Give back every line of the material below exactly, but no images.

....

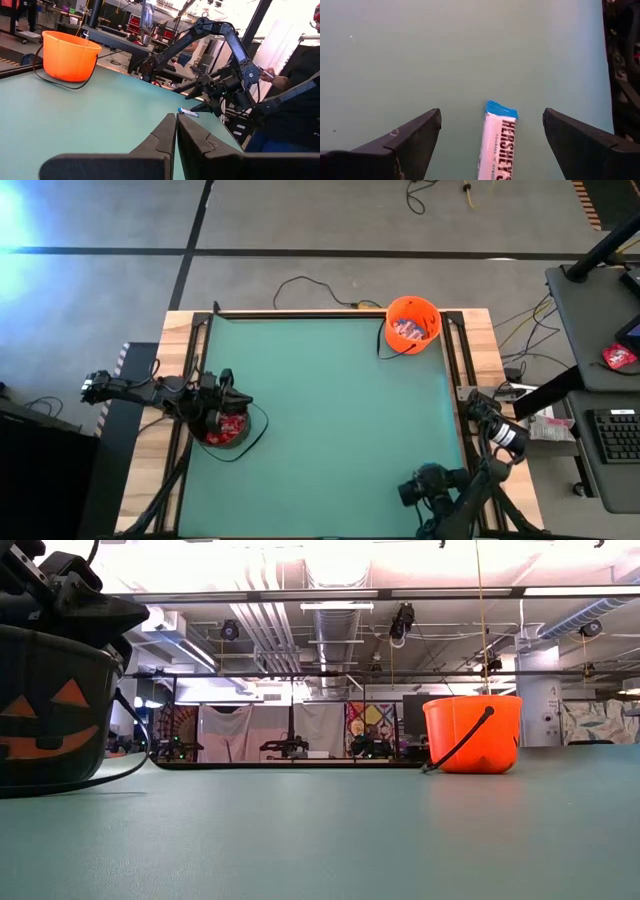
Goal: Sort candy by brand, put in halloween buckets
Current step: Put the white chocolate into the orange bucket
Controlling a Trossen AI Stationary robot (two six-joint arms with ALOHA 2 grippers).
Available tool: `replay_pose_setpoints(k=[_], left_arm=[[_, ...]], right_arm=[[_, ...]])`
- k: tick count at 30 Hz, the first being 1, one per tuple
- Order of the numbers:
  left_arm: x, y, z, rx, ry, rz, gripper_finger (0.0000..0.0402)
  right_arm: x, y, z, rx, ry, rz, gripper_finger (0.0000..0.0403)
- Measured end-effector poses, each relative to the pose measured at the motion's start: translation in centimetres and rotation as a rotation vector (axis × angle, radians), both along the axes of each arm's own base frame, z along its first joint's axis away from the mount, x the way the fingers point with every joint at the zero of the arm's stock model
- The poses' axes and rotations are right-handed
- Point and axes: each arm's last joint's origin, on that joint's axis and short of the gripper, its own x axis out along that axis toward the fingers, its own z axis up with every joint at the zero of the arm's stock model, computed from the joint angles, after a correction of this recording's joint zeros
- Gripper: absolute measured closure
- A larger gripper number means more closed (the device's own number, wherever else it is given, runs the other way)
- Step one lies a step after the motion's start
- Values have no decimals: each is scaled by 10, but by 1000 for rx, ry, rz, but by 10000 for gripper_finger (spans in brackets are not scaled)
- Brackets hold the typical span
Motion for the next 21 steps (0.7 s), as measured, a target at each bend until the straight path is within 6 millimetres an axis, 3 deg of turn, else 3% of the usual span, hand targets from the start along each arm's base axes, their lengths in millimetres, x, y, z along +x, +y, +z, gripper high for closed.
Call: replay_pose_setpoints(k=[10, 21], left_arm=[[0, 0, 0, 0, 0, 0, 402], [0, 0, 0, 0, 0, 0, 402]], right_arm=[[10, -27, 14, -61, -106, 39, 62], [18, -98, 31, -69, -87, -153, 62]])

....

WRITTEN REPLY:
Goal: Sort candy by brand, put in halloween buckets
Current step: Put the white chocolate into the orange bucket
Controlling a Trossen AI Stationary robot (two six-joint arms with ALOHA 2 grippers).
Available tool: `replay_pose_setpoints(k=[_], left_arm=[[_, ...]], right_arm=[[_, ...]])`
- k: tick count at 30 Hz, the first being 1, one per tuple
- Order of the numbers:
  left_arm: x, y, z, rx, ry, rz, gripper_finger (0.0000..0.0402)
  right_arm: x, y, z, rx, ry, rz, gripper_finger (0.0000..0.0403)
- Measured end-effector poses, each relative to the pose measured at the motion's start: translation in centimetres and rotation as a rotation vector (axis × angle, radians), both along the axes of each arm's own base frame, z along its first joint's axis away from the mount, x the way the fingers point with every joint at the zero of the arm's stock model
- The poses' axes and rotations are right-handed
- Point and axes: each arm's last joint's origin, on that joint's axis and short of the gripper, its own x axis out along that axis toward the fingers, its own z axis up with every joint at the zero of the arm's stock model, computed from the joint angles, after a correction of this recording's joint zeros
- Gripper: absolute measured closure
- A larger gripper number means more closed (the device's own number, wherever else it is given, runs the other way)
- Step one lies a step after the motion's start
- Values have no decimals: each is scaled by 10, but by 1000 for rx, ry, rz, but by 10000 for gripper_finger (spans in brackets are not scaled)
- Brackets hold the typical span
Motion for the next 21 steps (0.7 s), as measured, a target at each bend until the straight path is within 6 millimetres an axis, 3 deg of turn, else 3% of the usual span, hand targets from the start along each arm's base axes, their lengths in millimetres, x, y, z along +x, +y, +z, gripper high for closed.
Call: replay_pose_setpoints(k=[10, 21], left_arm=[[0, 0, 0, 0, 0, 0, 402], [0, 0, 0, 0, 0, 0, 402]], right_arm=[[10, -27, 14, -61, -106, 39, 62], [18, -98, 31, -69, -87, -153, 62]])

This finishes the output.